Question de regard

Caroline Trucco, Poétique de la résistance : Bons baisers de Vintimille, 2016-2018 © Adagp, Paris 2023

Question de regard

Le MAMAC accueille l’exposition Oui, mais des mots étendards de la niçoise Caroline Trucco. C’est la première fois que l’artiste née en 1987 se voit présentée dans un musée !

Oui, mais des mots étendards montre un ensemble de travaux, fruit de 10 années d’exploration fondées sur « une démarche artistique liant, avec poésie, enjeux ethnographiques et politiques », via des moyens d’expression aussi divers que surprenants. En 2015, invitée au Salon de Montrouge, la jeune femme diplômée de l’École Supérieure d’Arts Plastiques de Monaco en 2013, expliquait: « Je me confronte à plusieurs mediums différents : l’écriture, la céramique, la photographie, le son, la vidéo… Dans mon travail j’essaie souvent d’entrecroiser des regards inversés Afrique-Occident, toujours à travers une multitude de mediums. Ça peut être l’exploitation d’archives, par le biais de recherches de terrain, de témoignages, je suis très intéressée par les transpositions linguistiques d’une langue à l’autre… » Chacune des productions de Caroline Trucco vient resserrer les fils qui sous-tendent la trame de sa narration.

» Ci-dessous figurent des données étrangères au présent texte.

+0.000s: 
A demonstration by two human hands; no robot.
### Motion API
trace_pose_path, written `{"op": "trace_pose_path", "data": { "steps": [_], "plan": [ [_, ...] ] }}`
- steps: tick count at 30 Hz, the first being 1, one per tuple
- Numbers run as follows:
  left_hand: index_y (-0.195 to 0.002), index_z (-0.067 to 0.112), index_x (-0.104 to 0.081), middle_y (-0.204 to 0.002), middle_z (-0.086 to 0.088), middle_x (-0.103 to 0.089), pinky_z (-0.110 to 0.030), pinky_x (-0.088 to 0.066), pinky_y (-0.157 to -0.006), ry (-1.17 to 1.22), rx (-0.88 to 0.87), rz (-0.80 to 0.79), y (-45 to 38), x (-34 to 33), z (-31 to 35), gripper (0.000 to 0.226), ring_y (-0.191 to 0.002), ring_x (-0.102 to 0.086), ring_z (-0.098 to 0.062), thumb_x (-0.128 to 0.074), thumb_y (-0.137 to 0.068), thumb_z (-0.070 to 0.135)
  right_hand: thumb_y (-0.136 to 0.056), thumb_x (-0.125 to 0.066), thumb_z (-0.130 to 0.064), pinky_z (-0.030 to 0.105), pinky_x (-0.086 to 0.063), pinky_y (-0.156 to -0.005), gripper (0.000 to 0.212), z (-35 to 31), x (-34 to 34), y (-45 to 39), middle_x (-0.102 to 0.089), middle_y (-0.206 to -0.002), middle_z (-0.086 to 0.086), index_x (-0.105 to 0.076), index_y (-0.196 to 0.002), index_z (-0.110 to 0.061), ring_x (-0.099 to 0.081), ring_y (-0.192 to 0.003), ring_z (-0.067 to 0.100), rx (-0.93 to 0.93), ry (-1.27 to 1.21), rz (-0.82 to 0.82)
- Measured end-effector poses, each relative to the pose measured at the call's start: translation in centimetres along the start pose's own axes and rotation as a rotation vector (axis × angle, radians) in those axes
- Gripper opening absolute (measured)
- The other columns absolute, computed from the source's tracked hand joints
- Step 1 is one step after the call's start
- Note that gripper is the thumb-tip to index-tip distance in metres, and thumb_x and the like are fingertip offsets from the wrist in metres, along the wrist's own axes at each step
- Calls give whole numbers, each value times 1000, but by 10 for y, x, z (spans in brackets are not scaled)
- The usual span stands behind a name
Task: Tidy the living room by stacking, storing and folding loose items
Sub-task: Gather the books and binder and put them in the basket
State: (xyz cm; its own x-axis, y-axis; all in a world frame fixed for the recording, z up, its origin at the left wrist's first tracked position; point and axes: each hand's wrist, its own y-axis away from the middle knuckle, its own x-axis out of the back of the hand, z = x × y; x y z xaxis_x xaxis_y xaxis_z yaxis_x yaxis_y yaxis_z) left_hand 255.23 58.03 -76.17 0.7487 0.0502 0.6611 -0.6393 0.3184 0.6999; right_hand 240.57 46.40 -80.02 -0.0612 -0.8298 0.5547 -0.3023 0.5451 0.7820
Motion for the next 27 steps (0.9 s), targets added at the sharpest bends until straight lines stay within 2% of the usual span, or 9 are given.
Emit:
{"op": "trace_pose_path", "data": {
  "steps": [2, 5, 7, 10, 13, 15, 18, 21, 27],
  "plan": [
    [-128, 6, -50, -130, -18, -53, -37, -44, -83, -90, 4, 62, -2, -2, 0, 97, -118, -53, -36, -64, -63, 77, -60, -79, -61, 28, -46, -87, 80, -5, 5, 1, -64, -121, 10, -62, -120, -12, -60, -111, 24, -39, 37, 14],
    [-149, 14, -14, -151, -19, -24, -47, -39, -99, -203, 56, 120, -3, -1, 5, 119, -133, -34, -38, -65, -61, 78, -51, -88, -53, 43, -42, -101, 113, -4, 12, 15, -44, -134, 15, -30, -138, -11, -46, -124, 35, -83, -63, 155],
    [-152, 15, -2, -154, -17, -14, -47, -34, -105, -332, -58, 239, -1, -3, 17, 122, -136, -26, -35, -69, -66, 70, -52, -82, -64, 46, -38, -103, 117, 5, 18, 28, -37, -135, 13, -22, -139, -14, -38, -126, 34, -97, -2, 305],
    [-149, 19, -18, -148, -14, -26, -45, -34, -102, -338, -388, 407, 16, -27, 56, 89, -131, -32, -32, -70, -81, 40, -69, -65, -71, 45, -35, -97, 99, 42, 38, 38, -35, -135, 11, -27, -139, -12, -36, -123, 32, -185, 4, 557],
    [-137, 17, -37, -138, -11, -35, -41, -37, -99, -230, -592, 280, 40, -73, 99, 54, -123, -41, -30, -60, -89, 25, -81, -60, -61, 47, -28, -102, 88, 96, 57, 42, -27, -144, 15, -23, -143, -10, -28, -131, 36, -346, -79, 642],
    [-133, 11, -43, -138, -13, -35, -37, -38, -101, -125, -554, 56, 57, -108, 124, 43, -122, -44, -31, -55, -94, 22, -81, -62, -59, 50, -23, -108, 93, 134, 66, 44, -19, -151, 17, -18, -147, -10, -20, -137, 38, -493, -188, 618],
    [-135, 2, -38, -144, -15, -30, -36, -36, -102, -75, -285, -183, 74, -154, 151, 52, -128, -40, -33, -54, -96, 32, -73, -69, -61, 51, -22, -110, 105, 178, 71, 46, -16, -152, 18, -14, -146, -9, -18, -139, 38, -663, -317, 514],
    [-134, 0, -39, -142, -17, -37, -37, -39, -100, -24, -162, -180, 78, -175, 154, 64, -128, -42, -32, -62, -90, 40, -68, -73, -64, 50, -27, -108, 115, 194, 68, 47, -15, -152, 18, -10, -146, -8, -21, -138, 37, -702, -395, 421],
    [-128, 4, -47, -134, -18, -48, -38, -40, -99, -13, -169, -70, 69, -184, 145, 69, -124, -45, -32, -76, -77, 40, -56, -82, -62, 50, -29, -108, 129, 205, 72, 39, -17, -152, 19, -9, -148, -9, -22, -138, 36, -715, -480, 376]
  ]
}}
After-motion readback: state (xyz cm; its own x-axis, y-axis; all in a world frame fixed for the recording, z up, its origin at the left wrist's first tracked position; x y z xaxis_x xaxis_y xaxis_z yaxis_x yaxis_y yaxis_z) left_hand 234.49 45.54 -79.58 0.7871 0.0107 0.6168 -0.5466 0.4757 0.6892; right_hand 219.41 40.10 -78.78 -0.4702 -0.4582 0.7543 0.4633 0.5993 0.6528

Elle a aussi étudié la restauration/conservation d’objets ethnographiques africains à l’école d’art d’Avignon. Une révélation qui lui impose d’aller voir sur place. Le Togo, pour commencer. Choc visuel, sensitif, l’amenant à en dégager un questionnement d’ordre ethnographique, social, postcolonial, dicté par ses fréquents déplacements en Afrique de l’Ouest. Caroline Trucco, femme blanche, tente de démonter les rouages de la représentation occidentale d’une Afrique noire imaginaire à travers les notions de regard porté sur l’Autre et de rapport au monde. Se confronter à la réalité de terrain. Écrivains, penseurs – Aimé Césaire, Édouard Glissant, Jean Rouch, J-M Le Clézio… – irriguent son terreau de réflexion. Il en résulte des œuvres engagées qui cherchent à réparer autant que déclencher une prise de conscience. Exemple l’installation vidéo Moi, un noir 2017. Trois petites statuettes africaines placées autour d’un écran plat posé au sol sont en train de « regarder » la vidéo qui déroule les séquences de deux automates noirs bougeant la tête mécaniquement – une femme puis un homme – tandis que la boîte à musique égrène en continu les notes incongrues de La marche Turque de Mozart et celles de La Marseillaise. Mise en abyme cinglante d’un monde occidental qui a ravalé l’art riche de symbolique de la statuaire africaine, à un artisanat « exotique », décoratif et pittoresque.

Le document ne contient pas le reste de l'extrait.